The epidemiology of gastric cardia tumours in the United States is similar to that of oesophageal adenocarcinoma. The incidence of this tumour may have increased in recent years, but this change may have occurred because of changing patterns of diagnosis or because of the difficulty of separating adenocarcinomas in the gastric cardia from those in the oesophagus (Kubo and Corley, 2002). We found no significant association between use of either aspirin or non-aspirin NSAIDs and risk of gastric cardia adenocarcinoma, but our point estimates are similar to the summary estimates from our meta-analysis, which suggests a significant protective effect.

We found no evidence that ever or daily aspirin use lowered the risk of oesophageal adenocarcinoma, for which, as shown in Figure 1, our results are discordant with many earlier studies.

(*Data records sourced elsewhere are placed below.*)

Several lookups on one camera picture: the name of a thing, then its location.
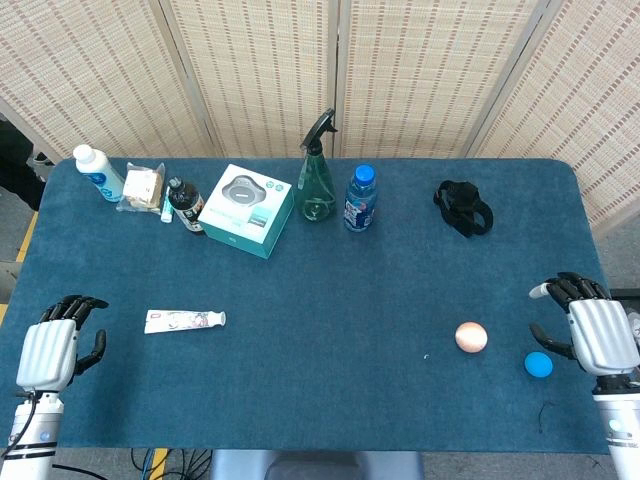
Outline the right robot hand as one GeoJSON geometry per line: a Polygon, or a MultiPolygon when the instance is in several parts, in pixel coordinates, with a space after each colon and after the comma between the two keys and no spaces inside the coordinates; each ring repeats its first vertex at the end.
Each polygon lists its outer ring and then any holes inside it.
{"type": "Polygon", "coordinates": [[[529,297],[551,297],[564,311],[571,341],[549,337],[537,323],[529,325],[545,350],[575,360],[596,377],[629,374],[640,366],[640,350],[621,303],[594,280],[560,272],[535,286],[529,297]]]}

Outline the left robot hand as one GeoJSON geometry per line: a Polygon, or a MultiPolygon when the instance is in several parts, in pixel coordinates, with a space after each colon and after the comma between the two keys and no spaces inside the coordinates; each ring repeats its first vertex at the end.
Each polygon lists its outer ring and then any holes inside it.
{"type": "Polygon", "coordinates": [[[68,295],[48,307],[39,322],[27,330],[16,384],[26,392],[60,393],[75,377],[99,363],[106,351],[105,330],[96,333],[93,349],[84,357],[77,354],[77,343],[89,314],[108,306],[98,298],[68,295]]]}

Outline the white toothpaste tube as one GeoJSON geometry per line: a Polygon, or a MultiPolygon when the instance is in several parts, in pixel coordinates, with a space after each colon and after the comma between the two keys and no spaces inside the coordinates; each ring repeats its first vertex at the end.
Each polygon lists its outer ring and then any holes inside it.
{"type": "Polygon", "coordinates": [[[149,310],[146,315],[144,333],[157,334],[213,328],[226,324],[225,312],[149,310]]]}

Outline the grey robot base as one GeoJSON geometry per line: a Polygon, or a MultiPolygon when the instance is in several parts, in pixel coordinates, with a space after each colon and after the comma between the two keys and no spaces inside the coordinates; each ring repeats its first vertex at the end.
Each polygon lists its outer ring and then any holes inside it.
{"type": "Polygon", "coordinates": [[[416,451],[214,452],[209,480],[425,480],[416,451]]]}

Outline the small dark bottle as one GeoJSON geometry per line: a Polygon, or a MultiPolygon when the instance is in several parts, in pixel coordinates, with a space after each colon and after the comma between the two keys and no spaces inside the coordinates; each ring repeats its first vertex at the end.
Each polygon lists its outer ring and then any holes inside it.
{"type": "Polygon", "coordinates": [[[204,207],[204,200],[197,188],[178,176],[168,180],[169,202],[185,228],[194,234],[203,234],[199,223],[199,215],[204,207]]]}

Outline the blue water bottle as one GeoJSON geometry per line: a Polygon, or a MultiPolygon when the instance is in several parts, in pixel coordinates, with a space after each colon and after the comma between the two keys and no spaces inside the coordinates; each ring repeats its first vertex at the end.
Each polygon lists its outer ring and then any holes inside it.
{"type": "Polygon", "coordinates": [[[344,224],[353,232],[366,230],[373,221],[378,196],[377,176],[370,164],[358,165],[346,188],[344,224]]]}

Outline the blue ball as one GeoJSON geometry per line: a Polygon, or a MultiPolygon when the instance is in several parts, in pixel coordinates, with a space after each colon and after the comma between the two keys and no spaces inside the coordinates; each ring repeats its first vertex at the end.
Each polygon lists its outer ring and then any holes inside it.
{"type": "Polygon", "coordinates": [[[543,352],[530,352],[524,358],[526,372],[535,378],[546,378],[553,372],[551,358],[543,352]]]}

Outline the peach pink ball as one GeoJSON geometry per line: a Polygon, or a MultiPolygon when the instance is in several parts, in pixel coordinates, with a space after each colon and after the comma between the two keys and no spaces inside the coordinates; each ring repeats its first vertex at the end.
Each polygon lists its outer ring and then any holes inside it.
{"type": "Polygon", "coordinates": [[[488,344],[485,328],[476,322],[461,323],[455,331],[456,345],[466,353],[479,353],[488,344]]]}

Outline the white bottle blue print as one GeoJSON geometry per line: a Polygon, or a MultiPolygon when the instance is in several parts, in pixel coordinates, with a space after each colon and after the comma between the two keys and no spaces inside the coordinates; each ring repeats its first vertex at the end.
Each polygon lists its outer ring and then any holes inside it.
{"type": "Polygon", "coordinates": [[[76,169],[91,181],[105,200],[112,203],[121,201],[124,179],[103,151],[81,144],[73,149],[72,155],[76,169]]]}

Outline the bread in clear bag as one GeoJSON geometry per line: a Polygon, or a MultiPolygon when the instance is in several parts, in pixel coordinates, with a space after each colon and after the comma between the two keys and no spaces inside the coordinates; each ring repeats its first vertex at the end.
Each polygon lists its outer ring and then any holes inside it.
{"type": "Polygon", "coordinates": [[[116,205],[120,212],[147,212],[160,215],[165,189],[165,165],[156,168],[127,163],[127,175],[121,200],[116,205]]]}

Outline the teal white speaker box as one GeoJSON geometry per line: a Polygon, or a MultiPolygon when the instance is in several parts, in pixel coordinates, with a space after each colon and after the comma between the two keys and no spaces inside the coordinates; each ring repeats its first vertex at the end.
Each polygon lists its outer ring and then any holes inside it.
{"type": "Polygon", "coordinates": [[[267,259],[293,206],[290,184],[230,164],[198,221],[209,238],[267,259]]]}

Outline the green spray bottle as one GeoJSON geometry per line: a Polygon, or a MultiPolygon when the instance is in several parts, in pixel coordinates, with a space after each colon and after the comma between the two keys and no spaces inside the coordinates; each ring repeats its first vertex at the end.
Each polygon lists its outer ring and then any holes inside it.
{"type": "Polygon", "coordinates": [[[321,140],[326,132],[337,131],[333,125],[334,115],[335,110],[328,108],[316,120],[300,144],[304,158],[295,202],[299,212],[310,222],[325,220],[336,208],[335,188],[321,140]]]}

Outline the bamboo folding screen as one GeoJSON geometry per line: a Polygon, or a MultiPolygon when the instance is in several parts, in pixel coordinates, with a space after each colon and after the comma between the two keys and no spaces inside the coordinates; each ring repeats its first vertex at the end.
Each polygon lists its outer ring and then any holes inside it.
{"type": "Polygon", "coordinates": [[[0,114],[53,161],[551,158],[640,215],[640,0],[0,0],[0,114]]]}

Most of these showed some evidence, albeit not always significantly, that use of aspirin or non-aspirin NSAIDs was associated with reduced risk.

The reasons for these differences are not clear. Most earlier studies had retrospective designs and may be prone to reverse causality for NSAIDs, as subjects with reflux symptoms, and therefore at higher risk of oesophageal adenocarcinoma, may avoid using NSAIDs producing the appearance of protection among users. But at least one earlier prospective study found that NSAID use reduced risk of progression to oesophageal adenocarcinoma among subjects with Barrett's oesophagus (Vaughan et al, 2005). Recently, in the same cohort, the association is found strongest among subjects with multiple molecular abnormalities that confer the greatest risk of progressing to cancer, but absent in those at the lowest risk (Galipeau et al, 2007). One study using subjects with Barrett's oesophagus as controls found that oesophageal adenocarcinoma cases and subjects with Barrett's used aspirin and NSAIDs at similar rates, but this differed with long-term reflux symptoms (Tsibouris et al, 2004). One small, short-term trial tested the effect of twice-daily treatment with 200 mg of celecoxib for 48 weeks on the proportion of dysplastic biopsies in subjects with Barrett's oesophagus and did not find any benefit (Heath et al, 2007). A large trial of proton pump inhibitors with or without aspirin for the chemoprevention of oesophageal adenocarcinoma in men with Barrett's oesophagus is underway (Jankowski and Moayyedi, 2004).

Our study has several strengths, being based on a large prospective cohort that provided adequate power and minimised recall bias, which may alter the associations found in case–control studies. We used subject-completed questionnaires that captured both over-the-counter and pharmacy-provided NSAIDs and information on many potentially confounding exposures, many of which (e.g., age, tobacco smoking, and physical activity) were similar among NSAID users and non-users. On the other hand, we captured only NSAID use over the previous 12 months and did not collect the duration of use, which could have caused misclassification of subjects who, for example, recently ceased NSAID use due to upper gastrointestinal symptoms. But, we did adjust for and stratify by antacid use without change in our risk estimates. We could not assess infection with H. pylori and infected subjects may have different patterns of NSAID use, which would lead to different confounding effects in the stomach and oesophagus. Finally, this study, being observational, is susceptible to confounding by other unmeasured or poorly measured confounders, supporting the need for randomised controlled trials.

In this large prospective cohort study, we found further evidence that regular use of aspirin or non-aspirin NSAIDs may reduce the risk of non-cardia gastric cancer; in contrast, this was not associated with reduced risk of oesophageal adenocarcinoma, thereby differing from most earlier studies.